Image: James Harnois, Installation by Gail Grinnell and Sam Wildman
The open forum of public programs gave the public, participants, conversants, poets, performers, and artists a space to interact and delve deeper into questions about how the past and future can haunt the present, making its way into our daily rituals. Projects included workshops for catastrophe preppers, public re-enactments of meals reminding people of their dead or dead-beat dads, screenings accompanied with science lectures, open rehearsals of a new dance by Tia Kramer and Tamin Totzke, and an exhibition of oral and visual histories of Seattle’s DIY music scene.
The following is a Q&A by poet Michelle Peñaloza with one of the artists, Eric John Olson, discussing the public dinner series.

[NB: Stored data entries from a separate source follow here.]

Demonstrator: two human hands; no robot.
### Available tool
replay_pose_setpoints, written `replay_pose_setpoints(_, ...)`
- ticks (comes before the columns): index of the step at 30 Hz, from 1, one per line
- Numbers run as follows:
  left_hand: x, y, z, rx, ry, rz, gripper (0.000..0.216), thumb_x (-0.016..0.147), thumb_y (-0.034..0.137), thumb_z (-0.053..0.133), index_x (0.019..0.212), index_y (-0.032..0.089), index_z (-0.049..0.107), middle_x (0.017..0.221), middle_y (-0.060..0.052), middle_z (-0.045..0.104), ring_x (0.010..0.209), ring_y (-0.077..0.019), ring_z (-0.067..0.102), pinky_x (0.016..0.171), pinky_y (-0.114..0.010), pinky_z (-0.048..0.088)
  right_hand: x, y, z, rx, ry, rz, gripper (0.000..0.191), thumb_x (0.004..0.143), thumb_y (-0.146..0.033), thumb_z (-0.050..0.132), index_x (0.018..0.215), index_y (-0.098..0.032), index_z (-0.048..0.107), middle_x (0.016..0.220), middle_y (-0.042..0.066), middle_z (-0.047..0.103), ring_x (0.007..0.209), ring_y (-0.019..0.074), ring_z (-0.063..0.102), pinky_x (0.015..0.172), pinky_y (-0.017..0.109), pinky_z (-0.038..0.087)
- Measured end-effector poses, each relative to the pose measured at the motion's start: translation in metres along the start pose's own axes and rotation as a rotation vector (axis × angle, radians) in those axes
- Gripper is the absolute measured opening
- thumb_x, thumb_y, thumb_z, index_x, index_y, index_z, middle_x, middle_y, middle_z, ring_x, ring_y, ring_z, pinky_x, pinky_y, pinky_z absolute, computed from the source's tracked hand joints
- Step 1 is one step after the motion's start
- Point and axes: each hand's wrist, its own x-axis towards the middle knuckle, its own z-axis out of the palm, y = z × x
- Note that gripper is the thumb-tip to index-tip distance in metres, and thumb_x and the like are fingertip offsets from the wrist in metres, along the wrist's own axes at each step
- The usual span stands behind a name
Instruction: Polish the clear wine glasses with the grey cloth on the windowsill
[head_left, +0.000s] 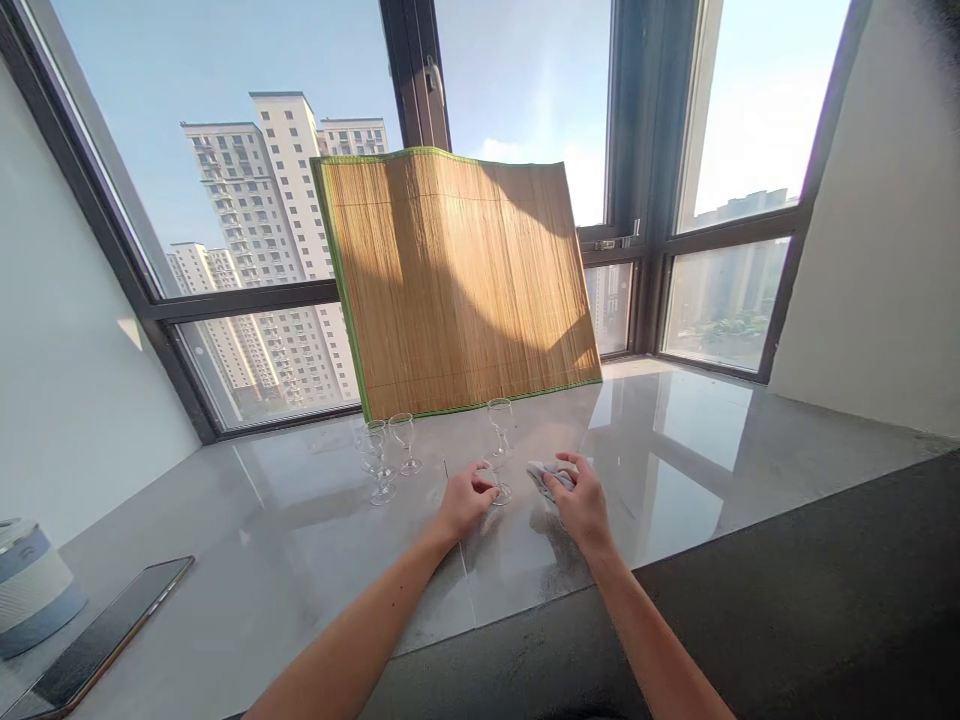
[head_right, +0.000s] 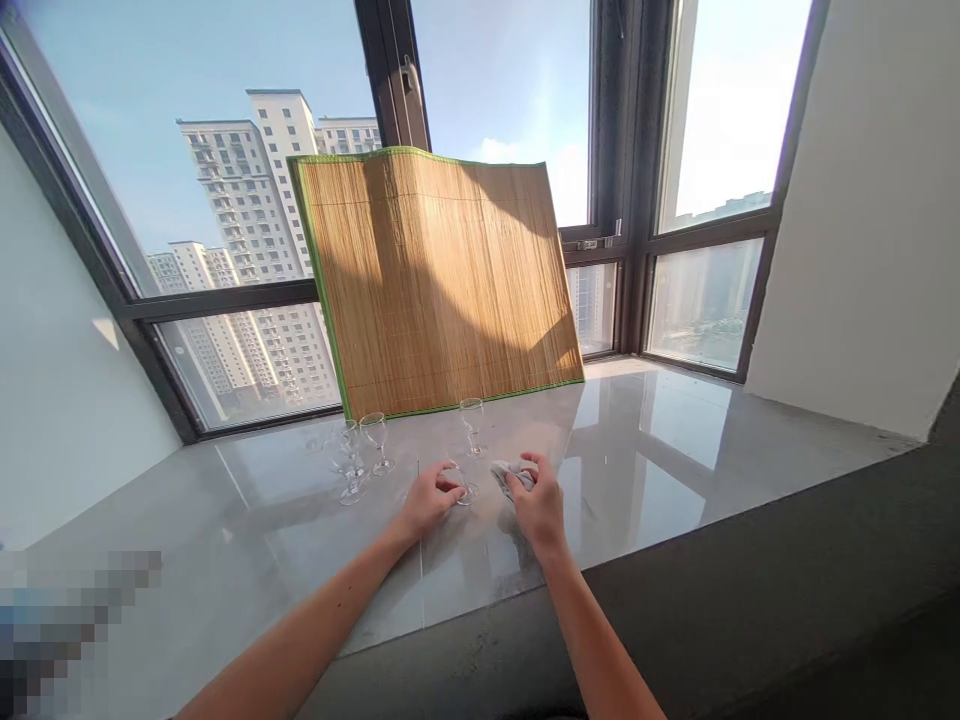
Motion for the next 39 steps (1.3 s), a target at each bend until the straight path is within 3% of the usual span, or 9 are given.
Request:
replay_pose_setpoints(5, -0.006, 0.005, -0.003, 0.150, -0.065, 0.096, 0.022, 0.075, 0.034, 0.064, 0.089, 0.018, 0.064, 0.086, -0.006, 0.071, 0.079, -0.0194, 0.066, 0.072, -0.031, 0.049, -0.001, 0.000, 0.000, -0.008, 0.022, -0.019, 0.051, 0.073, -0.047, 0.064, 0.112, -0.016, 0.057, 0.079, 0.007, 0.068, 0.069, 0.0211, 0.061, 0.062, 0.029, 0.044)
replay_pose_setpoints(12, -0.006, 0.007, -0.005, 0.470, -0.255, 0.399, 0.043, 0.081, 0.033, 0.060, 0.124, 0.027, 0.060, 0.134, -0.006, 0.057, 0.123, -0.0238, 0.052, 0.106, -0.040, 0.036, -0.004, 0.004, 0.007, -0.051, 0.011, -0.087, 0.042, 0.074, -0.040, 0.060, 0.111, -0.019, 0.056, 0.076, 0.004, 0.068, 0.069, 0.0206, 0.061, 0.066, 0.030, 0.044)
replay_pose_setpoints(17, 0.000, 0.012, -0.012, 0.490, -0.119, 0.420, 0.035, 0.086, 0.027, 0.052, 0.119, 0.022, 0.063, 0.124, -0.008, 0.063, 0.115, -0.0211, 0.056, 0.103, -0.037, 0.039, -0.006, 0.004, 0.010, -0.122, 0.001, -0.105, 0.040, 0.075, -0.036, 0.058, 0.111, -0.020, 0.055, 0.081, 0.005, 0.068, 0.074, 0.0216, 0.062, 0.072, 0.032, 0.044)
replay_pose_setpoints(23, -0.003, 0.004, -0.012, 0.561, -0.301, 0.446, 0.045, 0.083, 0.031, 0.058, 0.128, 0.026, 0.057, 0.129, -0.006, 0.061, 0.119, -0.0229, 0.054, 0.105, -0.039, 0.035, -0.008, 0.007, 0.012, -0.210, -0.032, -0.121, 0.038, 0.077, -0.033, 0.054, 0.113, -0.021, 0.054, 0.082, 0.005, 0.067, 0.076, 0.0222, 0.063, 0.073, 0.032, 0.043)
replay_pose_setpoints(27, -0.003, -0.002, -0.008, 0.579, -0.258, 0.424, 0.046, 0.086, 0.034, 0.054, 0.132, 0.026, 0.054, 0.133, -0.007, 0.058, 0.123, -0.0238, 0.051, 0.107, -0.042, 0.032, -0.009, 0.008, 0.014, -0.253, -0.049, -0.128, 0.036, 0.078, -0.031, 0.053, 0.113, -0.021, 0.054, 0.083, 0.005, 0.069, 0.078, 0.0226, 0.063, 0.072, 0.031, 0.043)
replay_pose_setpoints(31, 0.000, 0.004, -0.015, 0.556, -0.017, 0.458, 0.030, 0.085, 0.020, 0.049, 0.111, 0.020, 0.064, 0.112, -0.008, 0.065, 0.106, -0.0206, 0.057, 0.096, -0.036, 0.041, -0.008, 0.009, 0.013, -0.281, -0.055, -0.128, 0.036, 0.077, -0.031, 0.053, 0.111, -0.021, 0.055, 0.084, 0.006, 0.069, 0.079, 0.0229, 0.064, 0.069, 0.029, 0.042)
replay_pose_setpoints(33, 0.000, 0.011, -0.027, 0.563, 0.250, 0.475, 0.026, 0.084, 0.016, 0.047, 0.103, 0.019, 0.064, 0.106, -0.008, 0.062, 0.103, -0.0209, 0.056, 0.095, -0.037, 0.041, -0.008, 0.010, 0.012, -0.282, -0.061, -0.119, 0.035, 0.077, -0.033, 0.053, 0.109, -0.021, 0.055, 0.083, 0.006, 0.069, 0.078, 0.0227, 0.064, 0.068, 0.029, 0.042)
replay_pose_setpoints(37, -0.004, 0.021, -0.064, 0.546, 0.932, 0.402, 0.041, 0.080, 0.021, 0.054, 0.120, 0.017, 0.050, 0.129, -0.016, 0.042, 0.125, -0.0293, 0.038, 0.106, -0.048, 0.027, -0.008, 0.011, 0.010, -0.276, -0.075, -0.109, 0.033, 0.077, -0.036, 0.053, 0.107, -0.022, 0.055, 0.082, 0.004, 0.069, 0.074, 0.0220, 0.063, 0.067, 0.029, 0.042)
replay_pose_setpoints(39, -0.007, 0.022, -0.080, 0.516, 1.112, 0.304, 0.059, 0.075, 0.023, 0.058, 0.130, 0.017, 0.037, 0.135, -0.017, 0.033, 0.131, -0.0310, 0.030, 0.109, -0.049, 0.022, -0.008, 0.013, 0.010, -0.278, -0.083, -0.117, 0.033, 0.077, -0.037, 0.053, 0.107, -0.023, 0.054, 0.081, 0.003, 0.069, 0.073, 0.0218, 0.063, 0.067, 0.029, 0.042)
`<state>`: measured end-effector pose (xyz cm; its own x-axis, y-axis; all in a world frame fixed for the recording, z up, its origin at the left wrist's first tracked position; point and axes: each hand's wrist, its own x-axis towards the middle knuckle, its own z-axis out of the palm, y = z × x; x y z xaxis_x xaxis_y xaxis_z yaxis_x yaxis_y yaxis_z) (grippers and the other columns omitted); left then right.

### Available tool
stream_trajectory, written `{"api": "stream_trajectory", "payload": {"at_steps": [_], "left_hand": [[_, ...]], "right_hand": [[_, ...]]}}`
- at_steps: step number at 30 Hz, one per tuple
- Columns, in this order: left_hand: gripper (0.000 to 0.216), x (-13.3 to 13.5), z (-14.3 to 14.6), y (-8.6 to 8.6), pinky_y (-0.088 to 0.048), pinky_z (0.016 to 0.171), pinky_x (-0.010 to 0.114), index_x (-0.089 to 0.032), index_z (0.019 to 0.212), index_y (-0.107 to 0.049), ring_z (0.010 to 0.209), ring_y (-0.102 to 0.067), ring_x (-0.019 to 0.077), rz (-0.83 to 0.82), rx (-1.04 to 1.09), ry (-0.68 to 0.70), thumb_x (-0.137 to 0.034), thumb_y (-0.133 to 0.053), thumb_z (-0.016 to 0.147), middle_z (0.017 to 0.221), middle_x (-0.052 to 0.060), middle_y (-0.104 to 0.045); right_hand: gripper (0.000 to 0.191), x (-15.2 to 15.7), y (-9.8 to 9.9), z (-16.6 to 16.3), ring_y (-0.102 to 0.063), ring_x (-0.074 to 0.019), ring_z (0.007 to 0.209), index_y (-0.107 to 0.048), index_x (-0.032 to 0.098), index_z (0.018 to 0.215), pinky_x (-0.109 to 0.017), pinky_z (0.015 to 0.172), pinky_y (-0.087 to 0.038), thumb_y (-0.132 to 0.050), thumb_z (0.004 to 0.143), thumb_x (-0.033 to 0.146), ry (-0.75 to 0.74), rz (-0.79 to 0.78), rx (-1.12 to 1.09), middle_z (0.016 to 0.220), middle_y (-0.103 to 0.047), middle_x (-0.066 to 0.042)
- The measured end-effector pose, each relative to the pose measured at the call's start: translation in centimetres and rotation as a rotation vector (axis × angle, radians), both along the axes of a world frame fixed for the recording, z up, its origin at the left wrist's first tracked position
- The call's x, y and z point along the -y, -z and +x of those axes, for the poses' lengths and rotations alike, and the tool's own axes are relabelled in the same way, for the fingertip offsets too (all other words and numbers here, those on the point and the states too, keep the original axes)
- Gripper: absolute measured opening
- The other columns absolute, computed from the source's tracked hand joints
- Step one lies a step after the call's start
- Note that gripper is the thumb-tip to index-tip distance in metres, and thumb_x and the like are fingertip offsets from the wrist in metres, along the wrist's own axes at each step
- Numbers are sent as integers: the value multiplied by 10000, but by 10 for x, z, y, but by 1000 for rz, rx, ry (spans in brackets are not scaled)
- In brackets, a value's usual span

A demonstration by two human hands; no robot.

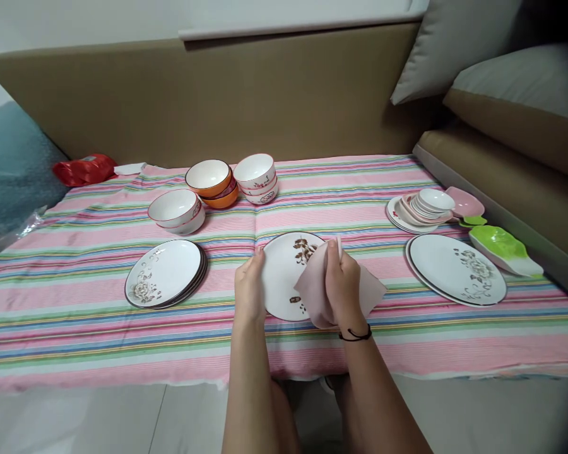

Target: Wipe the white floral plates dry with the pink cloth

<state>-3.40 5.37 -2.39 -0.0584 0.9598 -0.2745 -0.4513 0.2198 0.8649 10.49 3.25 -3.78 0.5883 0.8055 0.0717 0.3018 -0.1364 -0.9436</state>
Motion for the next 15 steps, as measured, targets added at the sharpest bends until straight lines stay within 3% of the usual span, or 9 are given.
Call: {"api": "stream_trajectory", "payload": {"at_steps": [2,5,8,12,15], "left_hand": [[487,-2,3,-1,-518,605,302,-98,883,-697,631,-668,210,-12,32,-93,-541,-717,682,731,85,-710],[513,-5,0,-1,-523,620,299,-93,934,-692,642,-671,206,-13,23,-95,-552,-693,705,756,90,-713],[511,-5,-6,0,-504,594,282,-99,956,-696,624,-655,194,5,-17,21,-550,-687,715,746,84,-707],[381,0,-9,3,-406,495,231,-117,748,-672,534,-576,142,-26,-129,276,-492,-725,702,646,43,-660],[357,4,-4,5,-360,495,211,-121,655,-631,513,-516,101,-6,-159,336,-459,-735,703,602,12,-618]], "right_hand": [[395,-1,0,-3,-471,-159,633,-477,215,729,-266,598,-335,-342,937,523,-57,44,13,660,-529,9],[320,-1,-2,-5,-542,-176,723,-531,218,905,-269,653,-376,-347,951,475,-123,58,37,775,-604,-9],[307,-1,0,-4,-585,-195,824,-557,210,1022,-290,716,-409,-345,964,424,-173,83,147,901,-649,-42],[318,0,3,-4,-574,-220,1031,-574,186,1169,-326,862,-416,-352,951,252,-316,163,416,1124,-650,-84],[355,-1,3,-7,-570,-230,990,-605,177,1153,-343,848,-412,-344,914,148,-411,178,579,1052,-669,-78]]}}
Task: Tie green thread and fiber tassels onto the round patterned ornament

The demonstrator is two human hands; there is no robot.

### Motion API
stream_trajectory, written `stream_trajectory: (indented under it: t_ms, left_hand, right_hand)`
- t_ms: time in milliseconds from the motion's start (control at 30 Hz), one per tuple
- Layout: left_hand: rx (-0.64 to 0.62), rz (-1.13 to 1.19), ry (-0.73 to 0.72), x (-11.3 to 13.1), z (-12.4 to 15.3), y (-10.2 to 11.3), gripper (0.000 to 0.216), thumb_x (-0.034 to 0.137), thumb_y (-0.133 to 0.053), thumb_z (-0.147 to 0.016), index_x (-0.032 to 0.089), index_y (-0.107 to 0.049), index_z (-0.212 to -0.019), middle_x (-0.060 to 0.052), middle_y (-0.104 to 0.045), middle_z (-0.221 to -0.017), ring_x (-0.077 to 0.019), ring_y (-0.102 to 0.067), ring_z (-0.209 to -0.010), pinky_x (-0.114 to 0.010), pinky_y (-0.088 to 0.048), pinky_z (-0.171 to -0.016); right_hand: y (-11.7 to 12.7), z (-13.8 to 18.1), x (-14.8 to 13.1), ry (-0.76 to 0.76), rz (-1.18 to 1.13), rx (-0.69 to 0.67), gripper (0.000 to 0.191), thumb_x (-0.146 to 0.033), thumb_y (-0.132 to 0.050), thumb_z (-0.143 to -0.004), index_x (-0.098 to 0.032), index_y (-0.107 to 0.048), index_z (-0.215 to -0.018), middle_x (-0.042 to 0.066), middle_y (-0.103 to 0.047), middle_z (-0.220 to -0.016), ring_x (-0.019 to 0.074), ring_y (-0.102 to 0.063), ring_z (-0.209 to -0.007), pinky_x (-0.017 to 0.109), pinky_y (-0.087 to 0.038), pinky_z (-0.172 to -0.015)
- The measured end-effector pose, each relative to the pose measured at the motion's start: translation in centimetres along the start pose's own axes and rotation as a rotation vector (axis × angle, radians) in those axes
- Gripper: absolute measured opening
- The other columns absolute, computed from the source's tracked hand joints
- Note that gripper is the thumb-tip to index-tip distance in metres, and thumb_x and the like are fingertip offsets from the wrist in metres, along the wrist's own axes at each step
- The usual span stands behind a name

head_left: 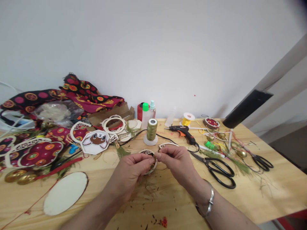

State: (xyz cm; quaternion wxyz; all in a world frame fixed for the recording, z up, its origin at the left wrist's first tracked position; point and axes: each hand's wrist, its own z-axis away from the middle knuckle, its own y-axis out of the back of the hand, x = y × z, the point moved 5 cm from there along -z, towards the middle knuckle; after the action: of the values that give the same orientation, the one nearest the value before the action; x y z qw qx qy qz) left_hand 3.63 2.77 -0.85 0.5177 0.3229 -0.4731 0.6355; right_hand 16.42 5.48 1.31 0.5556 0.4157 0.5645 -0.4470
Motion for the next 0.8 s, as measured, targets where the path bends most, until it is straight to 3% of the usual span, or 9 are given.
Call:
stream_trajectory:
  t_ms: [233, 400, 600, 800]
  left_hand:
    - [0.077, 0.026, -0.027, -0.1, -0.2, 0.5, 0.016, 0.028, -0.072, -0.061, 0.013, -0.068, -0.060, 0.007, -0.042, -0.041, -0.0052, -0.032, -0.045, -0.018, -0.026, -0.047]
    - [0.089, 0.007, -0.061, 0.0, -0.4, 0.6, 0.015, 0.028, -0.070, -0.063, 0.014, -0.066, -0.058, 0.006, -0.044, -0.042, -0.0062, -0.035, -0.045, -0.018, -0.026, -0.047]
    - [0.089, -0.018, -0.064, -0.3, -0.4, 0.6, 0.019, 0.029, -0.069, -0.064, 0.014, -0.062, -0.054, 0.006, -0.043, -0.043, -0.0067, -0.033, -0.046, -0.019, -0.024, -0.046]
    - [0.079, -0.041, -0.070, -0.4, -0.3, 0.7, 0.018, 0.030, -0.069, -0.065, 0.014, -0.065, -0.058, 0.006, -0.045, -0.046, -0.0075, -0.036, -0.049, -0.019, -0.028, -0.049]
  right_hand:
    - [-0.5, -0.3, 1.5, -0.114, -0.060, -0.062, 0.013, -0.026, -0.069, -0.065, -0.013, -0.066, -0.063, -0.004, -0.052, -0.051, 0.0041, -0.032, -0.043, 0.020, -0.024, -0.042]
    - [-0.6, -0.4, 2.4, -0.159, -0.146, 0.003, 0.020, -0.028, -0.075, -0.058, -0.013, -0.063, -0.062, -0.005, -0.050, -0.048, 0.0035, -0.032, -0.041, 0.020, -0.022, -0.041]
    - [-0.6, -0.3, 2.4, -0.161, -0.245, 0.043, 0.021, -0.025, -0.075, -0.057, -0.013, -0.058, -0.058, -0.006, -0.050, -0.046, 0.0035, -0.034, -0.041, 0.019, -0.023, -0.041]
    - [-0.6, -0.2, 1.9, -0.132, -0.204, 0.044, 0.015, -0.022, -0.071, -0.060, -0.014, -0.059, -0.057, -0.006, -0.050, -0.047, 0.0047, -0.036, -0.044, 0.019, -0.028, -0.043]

Michelle Peñaloza : Where did the idea for the DEAD DAD DINING CLUB begin?
Eric John Olson : I wanted to create a way for people to talk about what absence means and how they hold it in their day-to-day lives. I was thinking about the ways in which we reenact people or do these small things that remind of us someone. They hold a memory of the loss and kind of act as a substitute for it. And then meals just seemed to fit in well. I was just thinking about recording people eating their dad’s favorite meal and talking to them about what it reminded them of, to have people all around a shared table and rendering that as a video installation.
When I was invited to contribute to the MadArt [“MA”] project, I talked to Sam and Gail about what I was already working on with this project and since there was a kitchen at MA, Sam was like, “You should host live meals!” I had hosted a potluck version at SOIL, but these felt a lot more meaningful for everyone involved, creating a re-enactment of each meal.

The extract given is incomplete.